▶ _The task_
Each line of the material below should be reproduced exactly.

▶ _Source material_
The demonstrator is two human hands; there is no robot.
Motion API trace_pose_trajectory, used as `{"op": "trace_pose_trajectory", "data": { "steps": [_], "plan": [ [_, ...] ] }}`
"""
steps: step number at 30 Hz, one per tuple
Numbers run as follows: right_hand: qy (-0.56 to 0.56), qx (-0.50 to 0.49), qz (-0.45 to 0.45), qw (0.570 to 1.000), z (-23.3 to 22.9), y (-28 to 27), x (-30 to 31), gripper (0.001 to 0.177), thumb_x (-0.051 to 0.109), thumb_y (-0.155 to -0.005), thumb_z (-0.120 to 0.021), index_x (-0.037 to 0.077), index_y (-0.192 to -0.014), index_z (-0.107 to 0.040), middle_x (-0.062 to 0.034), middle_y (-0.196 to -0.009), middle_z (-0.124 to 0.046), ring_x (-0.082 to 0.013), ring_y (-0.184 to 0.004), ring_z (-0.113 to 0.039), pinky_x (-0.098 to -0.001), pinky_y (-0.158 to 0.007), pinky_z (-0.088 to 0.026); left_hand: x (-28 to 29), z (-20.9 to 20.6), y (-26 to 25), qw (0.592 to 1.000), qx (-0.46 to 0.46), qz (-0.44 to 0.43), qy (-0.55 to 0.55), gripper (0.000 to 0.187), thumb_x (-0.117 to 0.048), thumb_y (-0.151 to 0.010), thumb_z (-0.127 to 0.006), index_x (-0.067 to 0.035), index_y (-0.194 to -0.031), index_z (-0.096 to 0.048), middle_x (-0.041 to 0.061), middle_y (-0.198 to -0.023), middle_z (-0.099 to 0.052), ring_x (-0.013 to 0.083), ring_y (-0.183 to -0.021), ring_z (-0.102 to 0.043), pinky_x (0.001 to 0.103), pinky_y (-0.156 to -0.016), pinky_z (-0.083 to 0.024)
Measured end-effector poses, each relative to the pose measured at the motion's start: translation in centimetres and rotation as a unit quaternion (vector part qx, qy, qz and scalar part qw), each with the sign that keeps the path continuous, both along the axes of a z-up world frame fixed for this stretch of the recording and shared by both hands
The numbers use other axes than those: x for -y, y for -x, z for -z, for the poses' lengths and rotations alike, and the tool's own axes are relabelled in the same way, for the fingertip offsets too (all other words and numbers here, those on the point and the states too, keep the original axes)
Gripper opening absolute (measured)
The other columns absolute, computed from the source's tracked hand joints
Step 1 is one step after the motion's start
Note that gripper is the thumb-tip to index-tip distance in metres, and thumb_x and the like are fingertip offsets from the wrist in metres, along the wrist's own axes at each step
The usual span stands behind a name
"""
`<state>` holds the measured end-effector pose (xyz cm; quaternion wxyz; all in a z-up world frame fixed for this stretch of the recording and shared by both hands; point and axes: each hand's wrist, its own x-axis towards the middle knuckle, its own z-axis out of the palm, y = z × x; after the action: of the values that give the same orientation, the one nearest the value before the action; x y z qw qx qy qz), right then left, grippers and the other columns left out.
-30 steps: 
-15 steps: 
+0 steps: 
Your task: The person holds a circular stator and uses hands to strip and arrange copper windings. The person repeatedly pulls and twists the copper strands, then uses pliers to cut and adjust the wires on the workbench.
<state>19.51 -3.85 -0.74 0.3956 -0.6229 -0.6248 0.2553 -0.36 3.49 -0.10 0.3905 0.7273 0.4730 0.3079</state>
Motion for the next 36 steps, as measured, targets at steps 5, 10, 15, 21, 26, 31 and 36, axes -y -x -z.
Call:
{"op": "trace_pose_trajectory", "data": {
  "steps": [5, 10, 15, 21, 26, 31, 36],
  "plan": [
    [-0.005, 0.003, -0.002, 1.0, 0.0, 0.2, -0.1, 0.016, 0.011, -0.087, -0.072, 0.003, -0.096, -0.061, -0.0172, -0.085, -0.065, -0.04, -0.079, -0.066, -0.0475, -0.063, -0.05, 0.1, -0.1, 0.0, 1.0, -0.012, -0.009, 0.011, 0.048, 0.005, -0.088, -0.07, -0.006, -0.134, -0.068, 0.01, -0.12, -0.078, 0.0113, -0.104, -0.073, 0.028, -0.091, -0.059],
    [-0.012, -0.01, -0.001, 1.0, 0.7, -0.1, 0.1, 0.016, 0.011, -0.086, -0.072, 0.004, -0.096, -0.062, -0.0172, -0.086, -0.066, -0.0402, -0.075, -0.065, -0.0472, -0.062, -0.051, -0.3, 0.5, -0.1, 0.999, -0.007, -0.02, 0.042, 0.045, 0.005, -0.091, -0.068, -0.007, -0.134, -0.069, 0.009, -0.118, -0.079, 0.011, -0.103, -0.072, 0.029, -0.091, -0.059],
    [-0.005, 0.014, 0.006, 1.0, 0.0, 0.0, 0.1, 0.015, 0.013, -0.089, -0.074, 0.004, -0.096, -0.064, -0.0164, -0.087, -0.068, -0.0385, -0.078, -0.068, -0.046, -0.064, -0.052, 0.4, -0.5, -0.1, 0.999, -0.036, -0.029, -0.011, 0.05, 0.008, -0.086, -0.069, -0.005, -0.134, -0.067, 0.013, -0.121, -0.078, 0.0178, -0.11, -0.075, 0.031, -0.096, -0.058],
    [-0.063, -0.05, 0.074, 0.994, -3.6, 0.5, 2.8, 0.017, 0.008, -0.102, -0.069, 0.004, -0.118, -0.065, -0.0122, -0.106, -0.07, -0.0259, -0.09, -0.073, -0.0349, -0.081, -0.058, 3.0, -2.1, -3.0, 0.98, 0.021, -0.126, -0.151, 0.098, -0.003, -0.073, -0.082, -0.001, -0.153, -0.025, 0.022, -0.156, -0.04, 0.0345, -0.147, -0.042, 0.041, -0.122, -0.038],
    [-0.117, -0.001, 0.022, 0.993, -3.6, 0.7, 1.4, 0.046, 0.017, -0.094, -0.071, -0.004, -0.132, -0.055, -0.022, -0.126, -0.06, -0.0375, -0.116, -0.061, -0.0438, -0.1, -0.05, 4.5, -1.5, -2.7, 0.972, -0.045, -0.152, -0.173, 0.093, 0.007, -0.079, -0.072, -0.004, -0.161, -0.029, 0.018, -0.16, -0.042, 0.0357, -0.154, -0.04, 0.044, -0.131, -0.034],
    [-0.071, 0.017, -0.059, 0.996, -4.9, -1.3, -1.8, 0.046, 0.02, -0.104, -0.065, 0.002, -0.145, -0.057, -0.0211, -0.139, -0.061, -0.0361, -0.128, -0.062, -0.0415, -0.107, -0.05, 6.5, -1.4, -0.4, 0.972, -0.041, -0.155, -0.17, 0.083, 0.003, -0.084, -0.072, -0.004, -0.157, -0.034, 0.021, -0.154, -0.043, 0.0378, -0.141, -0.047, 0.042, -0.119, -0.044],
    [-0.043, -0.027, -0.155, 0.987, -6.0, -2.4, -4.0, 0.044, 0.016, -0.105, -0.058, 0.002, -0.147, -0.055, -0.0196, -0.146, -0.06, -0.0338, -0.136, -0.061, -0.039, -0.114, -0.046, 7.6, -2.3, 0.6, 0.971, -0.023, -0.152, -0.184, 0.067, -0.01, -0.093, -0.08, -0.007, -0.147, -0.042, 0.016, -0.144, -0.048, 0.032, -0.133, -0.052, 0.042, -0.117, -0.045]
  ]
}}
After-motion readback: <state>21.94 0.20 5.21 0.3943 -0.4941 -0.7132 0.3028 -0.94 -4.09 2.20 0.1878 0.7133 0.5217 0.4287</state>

▶ _The completed task_
The demonstrator is two human hands; there is no robot.
Motion API trace_pose_trajectory, used as `{"op": "trace_pose_trajectory", "data": { "steps": [_], "plan": [ [_, ...] ] }}`
"""
steps: step number at 30 Hz, one per tuple
Numbers run as follows: right_hand: qy (-0.56 to 0.56), qx (-0.50 to 0.49), qz (-0.45 to 0.45), qw (0.570 to 1.000), z (-23.3 to 22.9), y (-28 to 27), x (-30 to 31), gripper (0.001 to 0.177), thumb_x (-0.051 to 0.109), thumb_y (-0.155 to -0.005), thumb_z (-0.120 to 0.021), index_x (-0.037 to 0.077), index_y (-0.192 to -0.014), index_z (-0.107 to 0.040), middle_x (-0.062 to 0.034), middle_y (-0.196 to -0.009), middle_z (-0.124 to 0.046), ring_x (-0.082 to 0.013), ring_y (-0.184 to 0.004), ring_z (-0.113 to 0.039), pinky_x (-0.098 to -0.001), pinky_y (-0.158 to 0.007), pinky_z (-0.088 to 0.026); left_hand: x (-28 to 29), z (-20.9 to 20.6), y (-26 to 25), qw (0.592 to 1.000), qx (-0.46 to 0.46), qz (-0.44 to 0.43), qy (-0.55 to 0.55), gripper (0.000 to 0.187), thumb_x (-0.117 to 0.048), thumb_y (-0.151 to 0.010), thumb_z (-0.127 to 0.006), index_x (-0.067 to 0.035), index_y (-0.194 to -0.031), index_z (-0.096 to 0.048), middle_x (-0.041 to 0.061), middle_y (-0.198 to -0.023), middle_z (-0.099 to 0.052), ring_x (-0.013 to 0.083), ring_y (-0.183 to -0.021), ring_z (-0.102 to 0.043), pinky_x (0.001 to 0.103), pinky_y (-0.156 to -0.016), pinky_z (-0.083 to 0.024)
Measured end-effector poses, each relative to the pose measured at the motion's start: translation in centimetres and rotation as a unit quaternion (vector part qx, qy, qz and scalar part qw), each with the sign that keeps the path continuous, both along the axes of a z-up world frame fixed for this stretch of the recording and shared by both hands
The numbers use other axes than those: x for -y, y for -x, z for -z, for the poses' lengths and rotations alike, and the tool's own axes are relabelled in the same way, for the fingertip offsets too (all other words and numbers here, those on the point and the states too, keep the original axes)
Gripper opening absolute (measured)
The other columns absolute, computed from the source's tracked hand joints
Step 1 is one step after the motion's start
Note that gripper is the thumb-tip to index-tip distance in metres, and thumb_x and the like are fingertip offsets from the wrist in metres, along the wrist's own axes at each step
The usual span stands behind a name
"""
`<state>` holds the measured end-effector pose (xyz cm; quaternion wxyz; all in a z-up world frame fixed for this stretch of the recording and shared by both hands; point and axes: each hand's wrist, its own x-axis towards the middle knuckle, its own z-axis out of the palm, y = z × x; after the action: of the values that give the same orientation, the one nearest the value before the action; x y z qw qx qy qz), right then left, grippers and the other columns left out.
-30 steps: 
-15 steps: 
+0 steps: 
Your task: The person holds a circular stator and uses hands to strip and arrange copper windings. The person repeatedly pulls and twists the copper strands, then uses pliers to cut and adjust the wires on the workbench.
<state>19.51 -3.85 -0.74 0.3956 -0.6229 -0.6248 0.2553 -0.36 3.49 -0.10 0.3905 0.7273 0.4730 0.3079</state>
Motion for the next 36 steps, as measured, targets at steps 5, 10, 15, 21, 26, 31 and 36, axes -y -x -z.
Call:
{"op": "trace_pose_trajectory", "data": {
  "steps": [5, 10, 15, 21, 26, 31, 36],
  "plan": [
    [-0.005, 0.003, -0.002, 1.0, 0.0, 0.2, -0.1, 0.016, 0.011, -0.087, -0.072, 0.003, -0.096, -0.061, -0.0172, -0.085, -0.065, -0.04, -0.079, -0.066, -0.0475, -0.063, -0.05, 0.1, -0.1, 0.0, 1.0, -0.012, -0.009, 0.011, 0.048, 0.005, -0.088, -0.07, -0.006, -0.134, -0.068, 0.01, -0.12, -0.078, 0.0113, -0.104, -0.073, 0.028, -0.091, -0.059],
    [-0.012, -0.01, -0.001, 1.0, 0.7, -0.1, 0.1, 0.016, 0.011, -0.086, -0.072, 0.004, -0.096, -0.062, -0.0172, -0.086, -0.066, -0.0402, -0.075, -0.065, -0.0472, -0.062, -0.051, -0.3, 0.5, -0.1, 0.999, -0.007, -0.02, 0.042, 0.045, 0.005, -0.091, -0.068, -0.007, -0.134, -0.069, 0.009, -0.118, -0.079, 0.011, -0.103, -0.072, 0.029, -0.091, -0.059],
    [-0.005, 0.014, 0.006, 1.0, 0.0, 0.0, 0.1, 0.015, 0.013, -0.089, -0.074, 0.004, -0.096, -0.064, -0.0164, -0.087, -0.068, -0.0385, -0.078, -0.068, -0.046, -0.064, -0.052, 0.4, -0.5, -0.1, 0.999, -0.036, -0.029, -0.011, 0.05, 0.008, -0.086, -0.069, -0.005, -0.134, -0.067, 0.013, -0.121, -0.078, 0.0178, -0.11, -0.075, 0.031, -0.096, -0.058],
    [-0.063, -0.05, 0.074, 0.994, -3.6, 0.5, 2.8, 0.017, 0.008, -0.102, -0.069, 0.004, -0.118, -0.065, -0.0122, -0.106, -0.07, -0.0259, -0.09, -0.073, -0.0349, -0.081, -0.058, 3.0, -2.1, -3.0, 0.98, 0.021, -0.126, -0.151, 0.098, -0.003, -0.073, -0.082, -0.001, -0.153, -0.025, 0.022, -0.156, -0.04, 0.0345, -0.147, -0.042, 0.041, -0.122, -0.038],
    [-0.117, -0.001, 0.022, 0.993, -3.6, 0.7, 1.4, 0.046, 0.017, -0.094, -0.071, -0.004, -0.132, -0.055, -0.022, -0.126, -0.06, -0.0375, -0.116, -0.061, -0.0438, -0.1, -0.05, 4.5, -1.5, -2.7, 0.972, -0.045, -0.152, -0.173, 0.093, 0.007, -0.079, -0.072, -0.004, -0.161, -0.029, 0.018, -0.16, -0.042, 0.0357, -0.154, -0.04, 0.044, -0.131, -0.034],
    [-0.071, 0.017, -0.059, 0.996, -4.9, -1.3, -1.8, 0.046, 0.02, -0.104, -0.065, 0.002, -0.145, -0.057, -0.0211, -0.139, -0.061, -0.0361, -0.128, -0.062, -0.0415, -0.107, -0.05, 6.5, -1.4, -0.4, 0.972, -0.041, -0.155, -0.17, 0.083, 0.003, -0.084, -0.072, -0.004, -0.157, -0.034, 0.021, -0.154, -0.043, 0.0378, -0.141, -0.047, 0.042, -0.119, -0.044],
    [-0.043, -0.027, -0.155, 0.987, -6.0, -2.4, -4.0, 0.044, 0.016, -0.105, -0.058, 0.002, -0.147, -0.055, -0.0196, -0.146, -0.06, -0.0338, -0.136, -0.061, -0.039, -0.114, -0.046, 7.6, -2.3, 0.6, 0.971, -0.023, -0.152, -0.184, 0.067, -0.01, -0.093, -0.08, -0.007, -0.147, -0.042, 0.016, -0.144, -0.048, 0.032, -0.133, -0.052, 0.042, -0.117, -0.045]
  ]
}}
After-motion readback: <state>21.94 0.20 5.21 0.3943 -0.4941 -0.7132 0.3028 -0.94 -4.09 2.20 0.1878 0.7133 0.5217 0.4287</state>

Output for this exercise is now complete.